Start of Block

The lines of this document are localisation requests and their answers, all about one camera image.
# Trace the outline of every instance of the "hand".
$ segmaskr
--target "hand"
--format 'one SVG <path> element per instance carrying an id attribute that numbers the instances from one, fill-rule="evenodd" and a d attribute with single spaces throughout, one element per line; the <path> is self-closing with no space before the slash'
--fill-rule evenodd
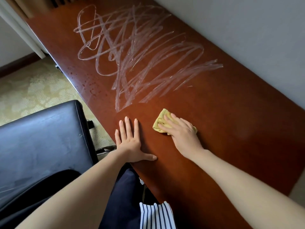
<path id="1" fill-rule="evenodd" d="M 146 154 L 141 151 L 141 141 L 139 133 L 139 122 L 135 119 L 134 136 L 128 117 L 125 117 L 126 132 L 122 120 L 119 122 L 121 139 L 119 130 L 115 131 L 116 148 L 126 156 L 126 162 L 138 162 L 141 160 L 154 161 L 157 157 L 153 154 Z"/>
<path id="2" fill-rule="evenodd" d="M 177 150 L 184 157 L 192 160 L 196 154 L 204 151 L 193 129 L 193 125 L 185 119 L 178 118 L 173 113 L 171 113 L 171 116 L 177 123 L 171 121 L 166 115 L 164 115 L 164 119 L 172 128 L 167 128 L 162 124 L 158 124 L 158 126 L 160 129 L 171 134 Z"/>

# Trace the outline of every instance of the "right hand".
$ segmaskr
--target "right hand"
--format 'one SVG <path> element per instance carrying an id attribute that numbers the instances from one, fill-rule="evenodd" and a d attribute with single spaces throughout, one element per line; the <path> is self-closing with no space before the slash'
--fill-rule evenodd
<path id="1" fill-rule="evenodd" d="M 192 160 L 196 157 L 196 154 L 204 151 L 193 129 L 193 125 L 185 119 L 178 118 L 173 113 L 171 113 L 171 116 L 177 123 L 171 121 L 166 115 L 164 116 L 164 119 L 172 128 L 167 128 L 162 124 L 158 124 L 158 126 L 160 129 L 171 134 L 177 150 L 184 157 Z"/>

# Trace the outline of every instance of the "finger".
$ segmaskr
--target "finger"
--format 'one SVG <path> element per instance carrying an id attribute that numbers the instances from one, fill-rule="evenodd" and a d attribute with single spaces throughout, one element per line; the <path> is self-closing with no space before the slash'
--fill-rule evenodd
<path id="1" fill-rule="evenodd" d="M 157 159 L 158 159 L 157 156 L 155 156 L 153 154 L 145 154 L 145 153 L 143 153 L 143 160 L 155 161 Z"/>
<path id="2" fill-rule="evenodd" d="M 172 118 L 178 122 L 182 127 L 187 127 L 186 123 L 184 123 L 179 117 L 177 117 L 174 113 L 171 113 Z"/>
<path id="3" fill-rule="evenodd" d="M 119 133 L 119 130 L 115 130 L 115 143 L 116 143 L 116 146 L 119 146 L 121 144 L 121 139 L 120 139 L 120 133 Z"/>
<path id="4" fill-rule="evenodd" d="M 124 123 L 122 120 L 120 120 L 119 126 L 120 126 L 120 132 L 121 132 L 121 139 L 122 139 L 122 141 L 125 141 L 127 139 L 127 136 L 126 136 L 126 132 L 125 132 Z"/>
<path id="5" fill-rule="evenodd" d="M 160 129 L 162 129 L 163 131 L 169 133 L 170 135 L 172 135 L 175 132 L 175 130 L 173 128 L 165 127 L 162 124 L 158 124 L 158 126 L 159 126 Z"/>
<path id="6" fill-rule="evenodd" d="M 180 118 L 190 129 L 193 129 L 193 125 L 185 119 Z"/>
<path id="7" fill-rule="evenodd" d="M 134 138 L 140 140 L 139 122 L 138 122 L 137 119 L 135 119 L 135 132 L 134 132 Z"/>
<path id="8" fill-rule="evenodd" d="M 127 138 L 132 138 L 132 128 L 130 126 L 130 120 L 128 119 L 128 117 L 125 117 L 125 124 L 126 124 L 126 134 L 127 134 Z"/>
<path id="9" fill-rule="evenodd" d="M 169 118 L 167 117 L 167 115 L 164 115 L 164 119 L 166 120 L 166 122 L 167 122 L 170 126 L 172 126 L 172 128 L 177 128 L 178 124 L 176 124 L 176 123 L 173 122 L 171 119 L 169 119 Z"/>

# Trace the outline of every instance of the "baseboard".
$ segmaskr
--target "baseboard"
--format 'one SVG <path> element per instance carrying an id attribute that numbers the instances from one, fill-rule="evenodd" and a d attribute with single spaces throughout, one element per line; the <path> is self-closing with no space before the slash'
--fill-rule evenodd
<path id="1" fill-rule="evenodd" d="M 24 56 L 18 60 L 15 60 L 7 65 L 0 67 L 0 78 L 6 76 L 14 71 L 17 71 L 31 63 L 40 60 L 40 57 L 36 53 L 31 53 L 27 56 Z"/>

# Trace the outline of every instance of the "desk surface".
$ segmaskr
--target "desk surface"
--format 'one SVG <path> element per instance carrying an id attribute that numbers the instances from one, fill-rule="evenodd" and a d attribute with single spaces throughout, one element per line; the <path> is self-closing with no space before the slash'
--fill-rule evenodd
<path id="1" fill-rule="evenodd" d="M 159 159 L 134 168 L 177 224 L 250 227 L 152 129 L 163 108 L 193 123 L 205 148 L 284 194 L 303 171 L 304 110 L 152 0 L 77 1 L 28 24 L 113 139 L 120 119 L 139 119 L 142 149 Z"/>

End of Block

→ EXERCISE REQUIREMENTS
Would you restate the listing word for word without its pictures?

→ RESPONSE
The lines of this document are localisation requests and their answers, all about one camera image.
# Trace the outline of every instance of the "hand".
$ segmaskr
--target "hand"
--format 'one SVG <path> element per instance carrying an id attribute that numbers the instances from one, fill-rule="evenodd" and a d attribute with single spaces throughout, one element per line; the <path> is self-closing with no space before the slash'
--fill-rule evenodd
<path id="1" fill-rule="evenodd" d="M 146 154 L 141 151 L 141 141 L 139 133 L 139 122 L 135 119 L 134 136 L 128 117 L 125 117 L 126 132 L 122 120 L 119 122 L 121 139 L 119 130 L 115 131 L 116 148 L 126 156 L 126 162 L 138 162 L 141 160 L 154 161 L 157 157 L 153 154 Z"/>
<path id="2" fill-rule="evenodd" d="M 177 150 L 184 157 L 192 160 L 196 154 L 204 151 L 193 129 L 193 125 L 185 119 L 178 118 L 173 113 L 171 113 L 171 116 L 177 123 L 171 121 L 166 115 L 164 115 L 164 119 L 172 128 L 167 128 L 162 124 L 158 124 L 158 126 L 160 129 L 171 134 Z"/>

# Trace the outline of every instance of the "right hand".
$ segmaskr
--target "right hand"
--format 'one SVG <path> element per instance carrying an id attribute that numbers the instances from one, fill-rule="evenodd" and a d attribute with single spaces throughout, one element per line; the <path> is self-closing with no space before the slash'
--fill-rule evenodd
<path id="1" fill-rule="evenodd" d="M 192 160 L 196 157 L 196 154 L 204 151 L 193 129 L 193 125 L 185 119 L 178 118 L 173 113 L 171 113 L 171 116 L 177 123 L 171 121 L 166 115 L 164 116 L 164 119 L 172 128 L 167 128 L 162 124 L 158 124 L 158 126 L 160 129 L 171 134 L 177 150 L 184 157 Z"/>

# Trace the outline of every instance of the "finger".
$ segmaskr
--target "finger"
--format 'one SVG <path> element per instance carrying an id attribute that numbers the instances from one, fill-rule="evenodd" and a d attribute with single spaces throughout, one element per line; the <path> is self-closing with no space before the slash'
--fill-rule evenodd
<path id="1" fill-rule="evenodd" d="M 157 159 L 158 159 L 157 156 L 155 156 L 153 154 L 145 154 L 145 153 L 143 153 L 143 160 L 155 161 Z"/>
<path id="2" fill-rule="evenodd" d="M 172 118 L 178 122 L 182 127 L 187 127 L 186 123 L 184 123 L 179 117 L 177 117 L 174 113 L 171 113 Z"/>
<path id="3" fill-rule="evenodd" d="M 119 133 L 119 130 L 115 130 L 115 143 L 116 143 L 116 146 L 119 146 L 121 144 L 121 139 L 120 139 L 120 133 Z"/>
<path id="4" fill-rule="evenodd" d="M 124 123 L 122 120 L 120 120 L 119 126 L 120 126 L 120 132 L 121 132 L 121 139 L 122 139 L 122 141 L 125 141 L 127 139 L 127 136 L 126 136 L 126 132 L 125 132 Z"/>
<path id="5" fill-rule="evenodd" d="M 160 129 L 162 129 L 163 131 L 169 133 L 170 135 L 172 135 L 175 132 L 175 130 L 173 128 L 165 127 L 162 124 L 158 124 L 158 126 L 159 126 Z"/>
<path id="6" fill-rule="evenodd" d="M 180 118 L 190 129 L 193 129 L 193 125 L 185 119 Z"/>
<path id="7" fill-rule="evenodd" d="M 134 138 L 140 140 L 139 122 L 138 122 L 137 119 L 135 119 L 135 132 L 134 132 Z"/>
<path id="8" fill-rule="evenodd" d="M 127 138 L 132 138 L 132 128 L 130 126 L 130 120 L 128 119 L 128 117 L 125 117 L 125 124 L 126 124 L 126 134 L 127 134 Z"/>
<path id="9" fill-rule="evenodd" d="M 169 118 L 167 117 L 167 115 L 164 115 L 164 119 L 166 120 L 166 122 L 167 122 L 170 126 L 172 126 L 172 128 L 177 128 L 178 124 L 176 124 L 176 123 L 173 122 L 171 119 L 169 119 Z"/>

# Trace the outline of every instance of the "baseboard".
$ segmaskr
--target "baseboard"
--format 'one SVG <path> element per instance carrying an id attribute that numbers the instances from one, fill-rule="evenodd" and a d attribute with single spaces throughout, one element per line; the <path> is self-closing with no space before the slash'
--fill-rule evenodd
<path id="1" fill-rule="evenodd" d="M 24 56 L 18 60 L 15 60 L 7 65 L 0 67 L 0 78 L 6 76 L 14 71 L 17 71 L 31 63 L 40 60 L 40 57 L 36 53 L 31 53 L 27 56 Z"/>

# Trace the outline of every instance of the "desk surface".
$ segmaskr
--target "desk surface"
--format 'one SVG <path> element per instance carrying an id attribute that numbers the instances from one, fill-rule="evenodd" and a d attribute with single spaces throughout, one element per line; the <path> is self-closing with no space before the slash'
--fill-rule evenodd
<path id="1" fill-rule="evenodd" d="M 159 159 L 134 168 L 177 224 L 250 227 L 152 129 L 163 108 L 193 123 L 205 148 L 284 194 L 303 171 L 304 110 L 152 0 L 77 1 L 28 24 L 113 139 L 120 119 L 139 119 L 142 149 Z"/>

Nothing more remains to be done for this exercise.